Each line in the data must be reproduced as written, except for any picture.

- - -

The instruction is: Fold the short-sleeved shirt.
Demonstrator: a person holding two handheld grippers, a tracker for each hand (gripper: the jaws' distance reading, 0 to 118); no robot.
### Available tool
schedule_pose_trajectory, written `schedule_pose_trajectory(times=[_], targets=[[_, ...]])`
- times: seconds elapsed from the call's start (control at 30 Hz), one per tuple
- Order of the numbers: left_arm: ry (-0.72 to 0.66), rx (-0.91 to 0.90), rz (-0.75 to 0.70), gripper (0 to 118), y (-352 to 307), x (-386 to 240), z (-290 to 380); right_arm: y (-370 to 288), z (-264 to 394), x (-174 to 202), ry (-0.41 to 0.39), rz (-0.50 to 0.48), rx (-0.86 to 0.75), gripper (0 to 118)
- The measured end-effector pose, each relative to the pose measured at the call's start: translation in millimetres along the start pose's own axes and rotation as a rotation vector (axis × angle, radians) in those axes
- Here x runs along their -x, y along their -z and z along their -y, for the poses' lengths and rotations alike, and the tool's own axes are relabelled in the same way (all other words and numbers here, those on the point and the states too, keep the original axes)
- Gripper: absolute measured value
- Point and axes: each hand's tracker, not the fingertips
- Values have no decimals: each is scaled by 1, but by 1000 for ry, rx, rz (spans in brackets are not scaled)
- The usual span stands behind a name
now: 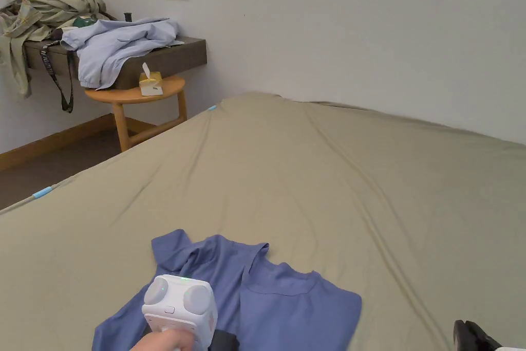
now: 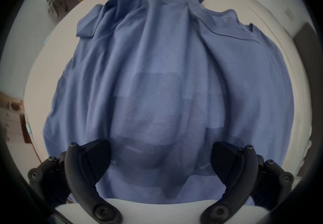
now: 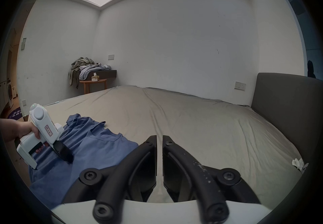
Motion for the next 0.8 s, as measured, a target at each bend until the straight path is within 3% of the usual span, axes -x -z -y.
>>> schedule_pose_trajectory(times=[0.1,0.17,0.2,0.23,0.27,0.3,0.33,0.4,0.57,0.8], targets=[[31,-20,-18,111,-3,-6,4,-1,2,-2,14,10,9,9],[61,-29,-18,93,-14,-15,4,-4,5,-4,33,17,18,9],[91,-42,-9,76,-21,-20,5,-6,6,-5,42,21,22,9],[140,-88,-55,22,-30,-28,7,-9,7,-8,55,24,25,9],[202,-129,-120,0,-37,-37,9,-12,8,-10,66,28,27,9],[253,-101,-184,0,-37,-32,9,-14,8,-12,71,32,27,9],[222,-106,-121,0,-31,-33,10,-17,8,-15,74,42,27,9],[213,-107,-141,0,-24,-40,12,-25,8,-21,77,57,21,9],[7,-199,23,0,-66,-21,13,-48,3,-49,91,118,-14,9],[143,-436,210,0,-212,-67,11,-86,-10,-99,194,234,-94,9]])
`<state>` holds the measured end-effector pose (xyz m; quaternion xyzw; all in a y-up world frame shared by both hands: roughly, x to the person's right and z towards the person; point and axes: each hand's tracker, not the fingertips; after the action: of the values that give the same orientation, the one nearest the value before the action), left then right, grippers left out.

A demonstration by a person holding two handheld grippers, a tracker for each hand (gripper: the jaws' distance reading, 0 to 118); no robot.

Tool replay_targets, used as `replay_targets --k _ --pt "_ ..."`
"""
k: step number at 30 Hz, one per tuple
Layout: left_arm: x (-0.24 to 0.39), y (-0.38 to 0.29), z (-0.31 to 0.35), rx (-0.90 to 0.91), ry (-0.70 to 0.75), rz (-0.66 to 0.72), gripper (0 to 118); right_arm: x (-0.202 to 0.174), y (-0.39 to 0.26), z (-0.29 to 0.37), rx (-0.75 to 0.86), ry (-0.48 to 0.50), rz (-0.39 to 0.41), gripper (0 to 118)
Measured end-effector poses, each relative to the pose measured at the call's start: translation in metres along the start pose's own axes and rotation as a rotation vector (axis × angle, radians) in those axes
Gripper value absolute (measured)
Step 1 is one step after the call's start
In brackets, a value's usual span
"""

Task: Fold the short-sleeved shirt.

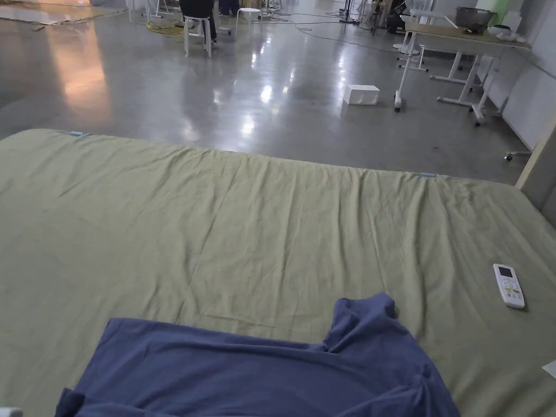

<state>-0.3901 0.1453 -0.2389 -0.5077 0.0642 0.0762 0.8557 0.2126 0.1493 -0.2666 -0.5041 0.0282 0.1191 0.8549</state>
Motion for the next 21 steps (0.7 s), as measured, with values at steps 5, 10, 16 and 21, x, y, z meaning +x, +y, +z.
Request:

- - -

* [Solved exercise]:
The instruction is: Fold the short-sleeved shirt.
Demonstrator: a person holding two handheld grippers, a tracker for each hand (gripper: the jaws' distance reading, 0 to 118); no robot.
### Available tool
schedule_pose_trajectory, written `schedule_pose_trajectory(times=[_], targets=[[_, ...]])`
- times: seconds elapsed from the call's start (control at 30 Hz), one per tuple
- Order of the numbers: left_arm: ry (-0.72 to 0.66), rx (-0.91 to 0.90), rz (-0.75 to 0.70), gripper (0 to 118), y (-352 to 307), x (-386 to 240), z (-290 to 380); right_arm: y (-370 to 288), z (-264 to 394), x (-174 to 202), ry (-0.41 to 0.39), rz (-0.50 to 0.48), rx (-0.86 to 0.75), gripper (0 to 118)
- The measured end-effector pose, each relative to the pose measured at the call's start: translation in millimetres along the start pose's own axes and rotation as a rotation vector (axis × angle, radians) in those axes
- Here x runs along their -x, y along their -z and z along their -y, for the poses' lengths and rotations alike, and the tool's own axes are relabelled in the same way (all other words and numbers here, those on the point and the states too, keep the original axes)
- Gripper: absolute measured value
- Point and axes: each hand's tracker, not the fingertips
- Values have no decimals: each is scaled by 1, but by 1000 for ry, rx, rz (spans in brackets are not scaled)
- The usual span stands behind a name
now: 
now: 
now: 
Motion for the next 0.8 s, as measured, a target at each bend until the straight path is within 3% of the usual span, axes -x -z -y.
>>> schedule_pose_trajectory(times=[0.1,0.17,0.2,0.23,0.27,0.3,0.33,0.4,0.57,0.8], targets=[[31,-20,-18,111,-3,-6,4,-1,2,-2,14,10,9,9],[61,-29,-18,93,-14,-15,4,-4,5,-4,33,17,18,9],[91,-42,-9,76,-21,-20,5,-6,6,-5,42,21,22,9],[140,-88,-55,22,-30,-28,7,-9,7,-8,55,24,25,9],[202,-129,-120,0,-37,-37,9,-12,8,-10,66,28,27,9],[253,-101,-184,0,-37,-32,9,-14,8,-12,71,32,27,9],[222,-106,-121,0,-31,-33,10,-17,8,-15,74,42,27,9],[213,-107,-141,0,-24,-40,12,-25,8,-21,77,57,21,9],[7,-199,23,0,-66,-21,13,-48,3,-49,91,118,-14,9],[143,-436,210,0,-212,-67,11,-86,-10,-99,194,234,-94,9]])
`<state>` holds the measured end-effector pose (xyz m; quaternion xyzw; all in a y-up world frame shared by both hands: roughly, x to the person's right and z towards the person; point and axes: each hand's tracker, not the fingertips; after the action: of the values that give the same orientation, the one nearest the value before the action), left then right, grippers left out.

A demonstration by a person holding two handheld grippers, a tracker for each hand (gripper: the jaws' distance reading, 0 to 118); no robot.

Tool replay_targets, used as `replay_targets --k _ --pt "_ ..."`
"""
k: step number at 30 Hz, one per tuple
Layout: left_arm: x (-0.24 to 0.39), y (-0.38 to 0.29), z (-0.31 to 0.35), rx (-0.90 to 0.91), ry (-0.70 to 0.75), rz (-0.66 to 0.72), gripper (0 to 118); right_arm: x (-0.202 to 0.174), y (-0.39 to 0.26), z (-0.29 to 0.37), rx (-0.75 to 0.86), ry (-0.48 to 0.50), rz (-0.39 to 0.41), gripper (0 to 118)
Measured end-effector poses, each relative to the pose measured at the call's start: translation in metres along the start pose's own axes and rotation as a rotation vector (axis × angle, radians) in those axes
Gripper value absolute (measured)
Step 1 is one step after the call's start
In brackets, a value's usual span
"""

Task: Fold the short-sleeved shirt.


<state>-0.3901 0.1453 -0.2389 -0.5077 0.0642 0.0762 0.8557 0.2126 0.1493 -0.2666 -0.5041 0.0282 0.1191 0.8549</state>
Motion for the next 21 steps (0.7 s), as measured, with values at steps 5, 10, 16 and 21, x, y, z meaning +x, +y, +z.
Request:

The response to the exercise is now finished.